[TRY IT]:
In how many lines of these records does the word "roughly" appear? Give the number by itself.

[Start of Attachment]

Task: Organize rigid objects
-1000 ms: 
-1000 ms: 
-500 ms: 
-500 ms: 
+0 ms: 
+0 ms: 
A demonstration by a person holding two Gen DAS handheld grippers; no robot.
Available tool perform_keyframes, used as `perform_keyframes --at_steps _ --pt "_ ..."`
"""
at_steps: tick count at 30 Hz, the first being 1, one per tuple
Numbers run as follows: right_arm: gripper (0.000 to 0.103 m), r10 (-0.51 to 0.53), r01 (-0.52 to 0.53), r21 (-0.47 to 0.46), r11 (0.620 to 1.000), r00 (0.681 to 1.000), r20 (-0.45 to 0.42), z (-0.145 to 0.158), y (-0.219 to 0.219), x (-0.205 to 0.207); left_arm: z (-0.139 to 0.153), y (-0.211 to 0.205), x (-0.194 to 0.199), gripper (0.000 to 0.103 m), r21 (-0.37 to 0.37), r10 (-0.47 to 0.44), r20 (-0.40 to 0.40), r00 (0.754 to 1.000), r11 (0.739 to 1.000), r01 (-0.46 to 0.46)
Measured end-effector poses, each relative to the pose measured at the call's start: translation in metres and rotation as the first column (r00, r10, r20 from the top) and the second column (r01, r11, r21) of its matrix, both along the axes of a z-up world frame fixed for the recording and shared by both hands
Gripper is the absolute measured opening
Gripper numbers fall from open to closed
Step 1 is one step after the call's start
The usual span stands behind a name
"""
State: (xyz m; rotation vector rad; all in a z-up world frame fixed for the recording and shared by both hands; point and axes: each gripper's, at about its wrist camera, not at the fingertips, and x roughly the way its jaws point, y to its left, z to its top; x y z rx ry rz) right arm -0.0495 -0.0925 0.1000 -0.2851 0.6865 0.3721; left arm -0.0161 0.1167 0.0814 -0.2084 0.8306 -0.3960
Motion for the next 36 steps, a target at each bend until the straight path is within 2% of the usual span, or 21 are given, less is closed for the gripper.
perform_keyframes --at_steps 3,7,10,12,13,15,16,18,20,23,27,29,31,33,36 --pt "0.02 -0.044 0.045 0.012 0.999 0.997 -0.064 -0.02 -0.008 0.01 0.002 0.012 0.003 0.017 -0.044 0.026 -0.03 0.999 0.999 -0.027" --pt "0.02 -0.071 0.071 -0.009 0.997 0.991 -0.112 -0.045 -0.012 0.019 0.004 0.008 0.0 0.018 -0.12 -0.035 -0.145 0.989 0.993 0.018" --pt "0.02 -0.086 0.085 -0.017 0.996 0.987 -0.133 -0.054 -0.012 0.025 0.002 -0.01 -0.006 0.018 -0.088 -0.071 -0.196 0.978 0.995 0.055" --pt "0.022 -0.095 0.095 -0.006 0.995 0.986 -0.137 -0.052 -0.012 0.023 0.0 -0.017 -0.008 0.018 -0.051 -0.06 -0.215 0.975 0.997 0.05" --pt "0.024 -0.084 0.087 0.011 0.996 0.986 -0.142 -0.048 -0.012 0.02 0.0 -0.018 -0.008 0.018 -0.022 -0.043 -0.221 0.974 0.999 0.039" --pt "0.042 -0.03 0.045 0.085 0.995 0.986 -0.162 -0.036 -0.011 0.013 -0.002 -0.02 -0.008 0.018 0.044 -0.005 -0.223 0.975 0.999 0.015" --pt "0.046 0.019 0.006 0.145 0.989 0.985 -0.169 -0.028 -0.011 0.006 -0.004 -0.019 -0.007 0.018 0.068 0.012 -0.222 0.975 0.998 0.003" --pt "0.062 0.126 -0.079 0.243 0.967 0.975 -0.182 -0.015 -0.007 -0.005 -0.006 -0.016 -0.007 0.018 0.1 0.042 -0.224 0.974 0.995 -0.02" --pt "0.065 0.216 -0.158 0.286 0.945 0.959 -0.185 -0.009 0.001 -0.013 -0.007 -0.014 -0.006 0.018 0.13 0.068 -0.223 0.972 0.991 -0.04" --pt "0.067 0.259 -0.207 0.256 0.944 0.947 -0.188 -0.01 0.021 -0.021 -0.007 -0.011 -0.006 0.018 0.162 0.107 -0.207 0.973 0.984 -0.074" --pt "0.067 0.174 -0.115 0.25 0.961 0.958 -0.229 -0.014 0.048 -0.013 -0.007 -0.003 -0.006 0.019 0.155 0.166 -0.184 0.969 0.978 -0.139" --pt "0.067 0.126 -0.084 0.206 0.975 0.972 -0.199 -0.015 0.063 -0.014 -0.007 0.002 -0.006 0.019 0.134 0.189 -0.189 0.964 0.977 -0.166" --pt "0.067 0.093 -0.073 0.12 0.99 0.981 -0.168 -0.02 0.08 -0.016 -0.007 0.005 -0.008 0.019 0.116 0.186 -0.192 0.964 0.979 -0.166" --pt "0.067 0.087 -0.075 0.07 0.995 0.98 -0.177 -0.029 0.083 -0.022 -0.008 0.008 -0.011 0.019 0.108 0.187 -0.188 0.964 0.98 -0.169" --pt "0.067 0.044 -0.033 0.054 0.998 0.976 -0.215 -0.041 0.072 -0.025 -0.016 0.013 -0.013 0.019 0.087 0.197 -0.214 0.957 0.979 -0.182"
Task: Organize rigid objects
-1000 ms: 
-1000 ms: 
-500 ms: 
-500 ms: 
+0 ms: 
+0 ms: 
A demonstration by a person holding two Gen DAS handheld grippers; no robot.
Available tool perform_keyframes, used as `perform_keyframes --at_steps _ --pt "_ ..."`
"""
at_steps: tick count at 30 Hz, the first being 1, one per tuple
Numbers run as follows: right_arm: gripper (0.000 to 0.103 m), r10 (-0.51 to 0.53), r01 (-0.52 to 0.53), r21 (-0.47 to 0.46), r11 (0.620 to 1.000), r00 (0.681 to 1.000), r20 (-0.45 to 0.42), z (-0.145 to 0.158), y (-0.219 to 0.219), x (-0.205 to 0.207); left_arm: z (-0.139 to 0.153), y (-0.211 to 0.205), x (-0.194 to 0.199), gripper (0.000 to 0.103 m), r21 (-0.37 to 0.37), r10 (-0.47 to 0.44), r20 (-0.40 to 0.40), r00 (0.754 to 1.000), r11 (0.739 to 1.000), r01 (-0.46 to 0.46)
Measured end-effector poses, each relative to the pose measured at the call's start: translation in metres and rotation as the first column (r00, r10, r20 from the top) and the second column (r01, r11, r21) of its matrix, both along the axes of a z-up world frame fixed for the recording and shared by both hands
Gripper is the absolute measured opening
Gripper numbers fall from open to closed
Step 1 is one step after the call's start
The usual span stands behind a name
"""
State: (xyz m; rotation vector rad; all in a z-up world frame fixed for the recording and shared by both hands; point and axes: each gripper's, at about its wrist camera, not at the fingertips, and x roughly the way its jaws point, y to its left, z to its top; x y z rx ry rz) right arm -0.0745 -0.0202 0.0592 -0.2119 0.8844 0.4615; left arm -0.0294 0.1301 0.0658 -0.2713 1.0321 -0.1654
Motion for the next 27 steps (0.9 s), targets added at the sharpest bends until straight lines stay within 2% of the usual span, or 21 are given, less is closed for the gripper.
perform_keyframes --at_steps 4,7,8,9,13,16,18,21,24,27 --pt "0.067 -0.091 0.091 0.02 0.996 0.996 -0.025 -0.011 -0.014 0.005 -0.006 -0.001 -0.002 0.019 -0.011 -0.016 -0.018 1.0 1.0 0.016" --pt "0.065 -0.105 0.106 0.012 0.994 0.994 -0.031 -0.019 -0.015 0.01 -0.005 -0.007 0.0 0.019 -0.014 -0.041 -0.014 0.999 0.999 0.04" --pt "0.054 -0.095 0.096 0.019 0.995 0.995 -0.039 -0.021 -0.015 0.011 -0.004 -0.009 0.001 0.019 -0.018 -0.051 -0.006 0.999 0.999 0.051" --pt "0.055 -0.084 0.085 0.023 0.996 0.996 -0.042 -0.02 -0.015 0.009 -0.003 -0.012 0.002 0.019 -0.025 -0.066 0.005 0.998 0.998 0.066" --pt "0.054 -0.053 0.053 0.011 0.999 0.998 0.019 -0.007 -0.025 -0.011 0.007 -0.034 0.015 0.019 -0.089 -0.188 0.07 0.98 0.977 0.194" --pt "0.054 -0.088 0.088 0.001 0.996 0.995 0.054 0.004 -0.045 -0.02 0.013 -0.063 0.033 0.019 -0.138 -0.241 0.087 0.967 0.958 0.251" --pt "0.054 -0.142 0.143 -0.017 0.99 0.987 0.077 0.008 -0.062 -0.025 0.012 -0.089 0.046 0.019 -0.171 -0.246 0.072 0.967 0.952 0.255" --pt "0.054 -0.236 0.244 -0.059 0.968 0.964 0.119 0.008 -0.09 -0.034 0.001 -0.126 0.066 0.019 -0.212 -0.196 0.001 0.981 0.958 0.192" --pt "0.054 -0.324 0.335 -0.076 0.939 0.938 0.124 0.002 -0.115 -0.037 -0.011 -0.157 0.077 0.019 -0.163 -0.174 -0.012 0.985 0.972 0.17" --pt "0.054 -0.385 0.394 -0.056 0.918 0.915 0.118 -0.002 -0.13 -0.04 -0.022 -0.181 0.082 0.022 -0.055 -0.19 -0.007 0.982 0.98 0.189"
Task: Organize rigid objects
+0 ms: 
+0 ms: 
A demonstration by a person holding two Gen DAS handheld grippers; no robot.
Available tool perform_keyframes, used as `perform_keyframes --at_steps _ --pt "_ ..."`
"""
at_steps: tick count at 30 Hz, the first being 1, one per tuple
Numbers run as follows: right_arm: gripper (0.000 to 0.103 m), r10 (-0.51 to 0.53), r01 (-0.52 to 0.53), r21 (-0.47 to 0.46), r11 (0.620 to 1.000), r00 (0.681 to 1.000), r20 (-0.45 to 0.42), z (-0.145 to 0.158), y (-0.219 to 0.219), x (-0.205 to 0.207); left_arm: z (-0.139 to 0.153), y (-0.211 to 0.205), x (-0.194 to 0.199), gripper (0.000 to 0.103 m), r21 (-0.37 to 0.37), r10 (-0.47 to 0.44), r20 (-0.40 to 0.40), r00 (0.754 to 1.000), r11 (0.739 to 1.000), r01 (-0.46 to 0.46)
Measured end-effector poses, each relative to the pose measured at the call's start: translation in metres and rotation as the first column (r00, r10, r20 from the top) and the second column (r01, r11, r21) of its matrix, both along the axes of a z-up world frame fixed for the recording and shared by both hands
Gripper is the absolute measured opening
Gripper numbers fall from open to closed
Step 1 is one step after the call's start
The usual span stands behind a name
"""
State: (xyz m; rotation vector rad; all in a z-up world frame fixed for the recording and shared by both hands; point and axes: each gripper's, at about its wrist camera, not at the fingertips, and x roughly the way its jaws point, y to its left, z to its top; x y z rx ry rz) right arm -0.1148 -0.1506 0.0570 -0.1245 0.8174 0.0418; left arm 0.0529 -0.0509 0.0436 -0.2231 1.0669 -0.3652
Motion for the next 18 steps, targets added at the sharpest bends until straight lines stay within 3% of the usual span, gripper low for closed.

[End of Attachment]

[RESPONSE BELOW]:
3